▸ Activity
When the line with "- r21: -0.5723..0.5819" turns up below, begin repeating exactly, and carry on through the line with "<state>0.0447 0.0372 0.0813"; no pictures go into the copy.

◇ ◇ ◇

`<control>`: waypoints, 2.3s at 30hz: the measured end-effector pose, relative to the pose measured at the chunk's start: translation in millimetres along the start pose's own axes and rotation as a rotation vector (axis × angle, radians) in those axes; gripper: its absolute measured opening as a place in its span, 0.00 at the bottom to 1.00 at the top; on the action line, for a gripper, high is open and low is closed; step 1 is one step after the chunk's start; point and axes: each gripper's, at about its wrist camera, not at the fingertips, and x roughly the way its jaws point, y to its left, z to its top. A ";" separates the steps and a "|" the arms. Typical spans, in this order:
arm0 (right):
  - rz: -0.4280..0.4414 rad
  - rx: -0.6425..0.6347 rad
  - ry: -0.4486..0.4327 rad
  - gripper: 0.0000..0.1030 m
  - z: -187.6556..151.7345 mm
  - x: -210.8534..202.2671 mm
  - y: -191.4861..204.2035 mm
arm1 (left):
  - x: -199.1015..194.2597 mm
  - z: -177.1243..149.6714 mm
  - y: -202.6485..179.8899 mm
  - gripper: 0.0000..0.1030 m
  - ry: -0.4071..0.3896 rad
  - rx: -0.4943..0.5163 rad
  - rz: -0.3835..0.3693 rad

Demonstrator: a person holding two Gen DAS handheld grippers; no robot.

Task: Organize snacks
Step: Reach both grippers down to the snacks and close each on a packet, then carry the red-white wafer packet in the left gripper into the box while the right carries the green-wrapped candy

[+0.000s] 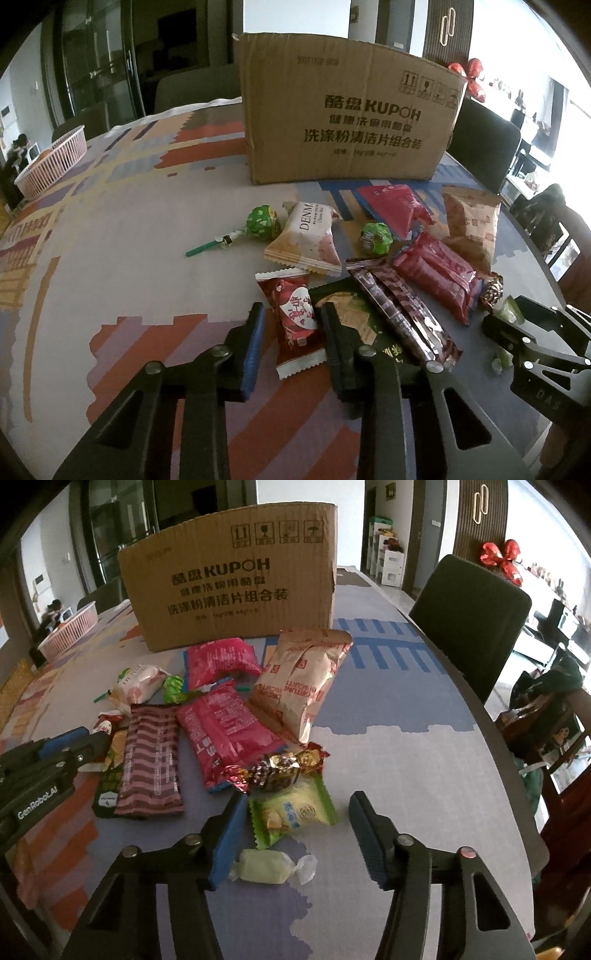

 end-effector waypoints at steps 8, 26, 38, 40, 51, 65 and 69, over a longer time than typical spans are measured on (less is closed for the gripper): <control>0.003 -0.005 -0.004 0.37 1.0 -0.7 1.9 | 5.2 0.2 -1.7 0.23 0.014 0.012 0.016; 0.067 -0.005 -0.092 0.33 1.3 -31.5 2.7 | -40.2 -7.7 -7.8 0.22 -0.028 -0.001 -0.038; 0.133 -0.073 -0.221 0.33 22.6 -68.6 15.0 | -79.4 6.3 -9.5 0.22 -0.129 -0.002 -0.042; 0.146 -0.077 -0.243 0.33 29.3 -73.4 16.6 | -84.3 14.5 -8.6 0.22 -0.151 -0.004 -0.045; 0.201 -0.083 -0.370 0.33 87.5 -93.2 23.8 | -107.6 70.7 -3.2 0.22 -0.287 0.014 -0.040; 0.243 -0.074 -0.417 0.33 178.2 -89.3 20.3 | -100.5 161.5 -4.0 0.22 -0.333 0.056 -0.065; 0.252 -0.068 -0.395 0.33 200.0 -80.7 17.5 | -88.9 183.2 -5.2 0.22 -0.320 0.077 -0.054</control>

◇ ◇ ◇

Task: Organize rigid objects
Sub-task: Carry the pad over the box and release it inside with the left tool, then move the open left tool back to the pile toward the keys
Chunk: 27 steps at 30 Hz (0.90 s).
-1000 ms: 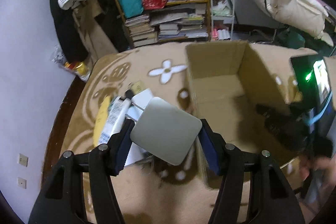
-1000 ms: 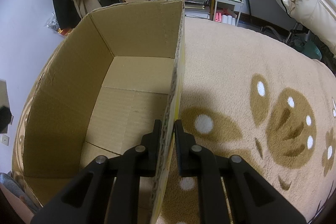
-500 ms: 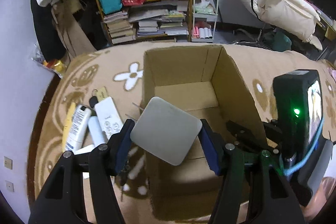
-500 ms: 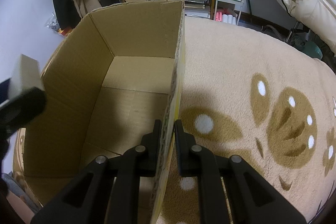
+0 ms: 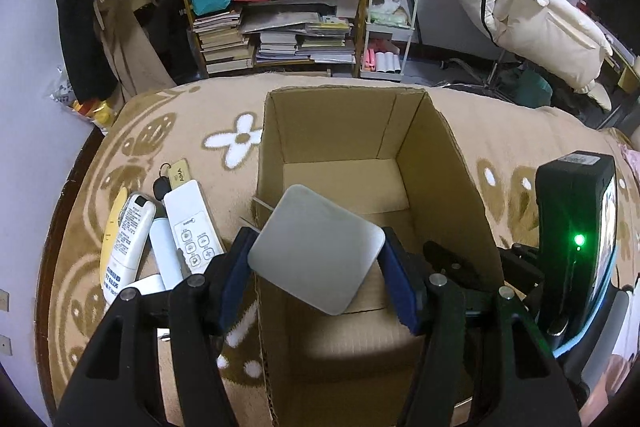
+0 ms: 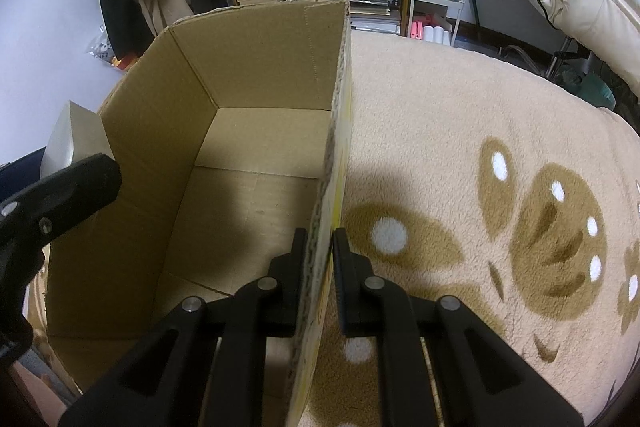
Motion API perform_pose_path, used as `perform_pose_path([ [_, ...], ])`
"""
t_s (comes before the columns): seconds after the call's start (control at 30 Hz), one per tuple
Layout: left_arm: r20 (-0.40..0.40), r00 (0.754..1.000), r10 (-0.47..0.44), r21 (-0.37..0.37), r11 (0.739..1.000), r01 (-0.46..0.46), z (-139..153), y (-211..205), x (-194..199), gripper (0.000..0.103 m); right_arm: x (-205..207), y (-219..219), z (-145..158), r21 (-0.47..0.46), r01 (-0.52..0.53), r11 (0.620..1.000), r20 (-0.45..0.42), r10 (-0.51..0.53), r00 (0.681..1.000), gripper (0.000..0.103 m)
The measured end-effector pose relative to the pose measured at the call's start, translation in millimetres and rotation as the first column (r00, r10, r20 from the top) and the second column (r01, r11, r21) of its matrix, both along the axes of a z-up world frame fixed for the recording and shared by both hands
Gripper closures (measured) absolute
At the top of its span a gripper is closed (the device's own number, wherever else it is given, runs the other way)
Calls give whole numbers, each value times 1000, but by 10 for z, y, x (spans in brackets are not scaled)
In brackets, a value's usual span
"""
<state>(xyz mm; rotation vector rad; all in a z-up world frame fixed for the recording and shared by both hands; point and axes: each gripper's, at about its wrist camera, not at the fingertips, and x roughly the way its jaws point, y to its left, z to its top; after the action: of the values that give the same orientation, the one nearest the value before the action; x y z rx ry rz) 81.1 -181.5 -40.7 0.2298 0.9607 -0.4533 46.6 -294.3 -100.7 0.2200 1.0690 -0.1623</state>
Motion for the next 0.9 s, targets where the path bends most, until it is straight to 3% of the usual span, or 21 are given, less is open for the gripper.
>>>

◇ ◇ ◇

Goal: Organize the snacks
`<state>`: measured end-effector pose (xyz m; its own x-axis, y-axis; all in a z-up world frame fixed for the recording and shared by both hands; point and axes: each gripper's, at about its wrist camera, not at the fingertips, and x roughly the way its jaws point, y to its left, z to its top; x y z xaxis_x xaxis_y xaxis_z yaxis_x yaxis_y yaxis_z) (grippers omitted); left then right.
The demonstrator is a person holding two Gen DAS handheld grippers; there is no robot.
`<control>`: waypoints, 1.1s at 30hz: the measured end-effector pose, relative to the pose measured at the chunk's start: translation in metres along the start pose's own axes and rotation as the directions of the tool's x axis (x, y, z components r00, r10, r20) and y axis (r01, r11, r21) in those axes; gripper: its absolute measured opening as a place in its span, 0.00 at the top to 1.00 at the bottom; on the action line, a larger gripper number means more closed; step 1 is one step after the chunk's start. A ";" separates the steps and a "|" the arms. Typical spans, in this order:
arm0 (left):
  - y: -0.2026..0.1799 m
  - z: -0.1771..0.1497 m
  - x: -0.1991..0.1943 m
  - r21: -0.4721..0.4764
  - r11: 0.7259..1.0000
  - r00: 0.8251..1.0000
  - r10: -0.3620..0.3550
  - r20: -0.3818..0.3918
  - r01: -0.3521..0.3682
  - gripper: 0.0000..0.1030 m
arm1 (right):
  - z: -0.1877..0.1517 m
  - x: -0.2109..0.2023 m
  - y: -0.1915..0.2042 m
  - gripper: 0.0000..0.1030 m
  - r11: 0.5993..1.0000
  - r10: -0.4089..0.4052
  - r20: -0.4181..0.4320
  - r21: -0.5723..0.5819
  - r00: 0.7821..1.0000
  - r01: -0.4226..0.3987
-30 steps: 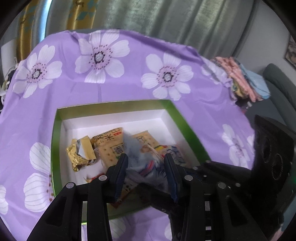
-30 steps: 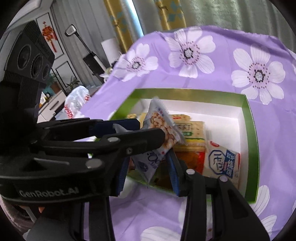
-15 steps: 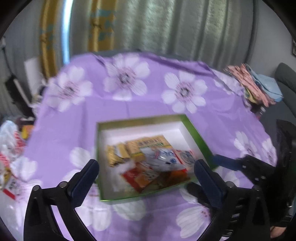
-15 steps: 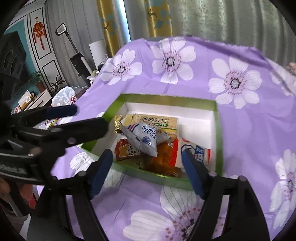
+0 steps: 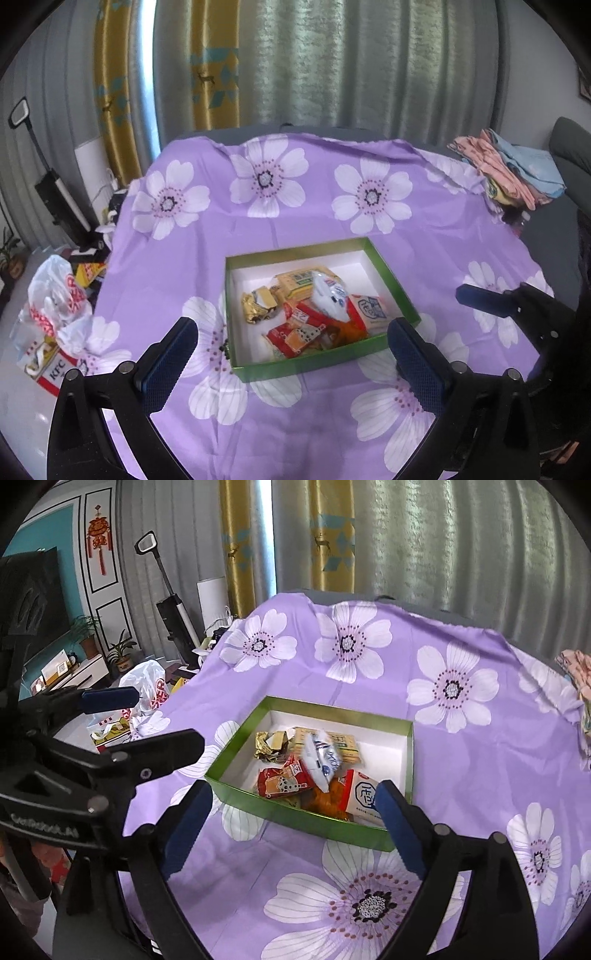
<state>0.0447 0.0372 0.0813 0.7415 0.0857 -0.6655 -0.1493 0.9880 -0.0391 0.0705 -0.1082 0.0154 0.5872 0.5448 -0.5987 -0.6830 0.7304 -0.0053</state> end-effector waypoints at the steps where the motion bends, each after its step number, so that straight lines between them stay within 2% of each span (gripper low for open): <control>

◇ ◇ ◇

▸ Solution below
  - r21: -0.5723..0.5819
  - r00: 0.7821..1.0000
  - r01: -0.4226..0.3987
-30 steps: 
-30 steps: 
-15 steps: 
-15 steps: 
+0 steps: 
<state>0.0447 0.0372 0.0813 0.7415 0.0857 -0.6655 -0.1493 0.9880 -0.0391 0.0705 -0.1082 0.0154 0.5872 0.5448 -0.5987 -0.6830 0.7304 -0.0053</state> end-effector waypoints at the steps where the motion bends, each after its step number, so that straight lines between them stay within 2% of each span (gripper low for open): <control>

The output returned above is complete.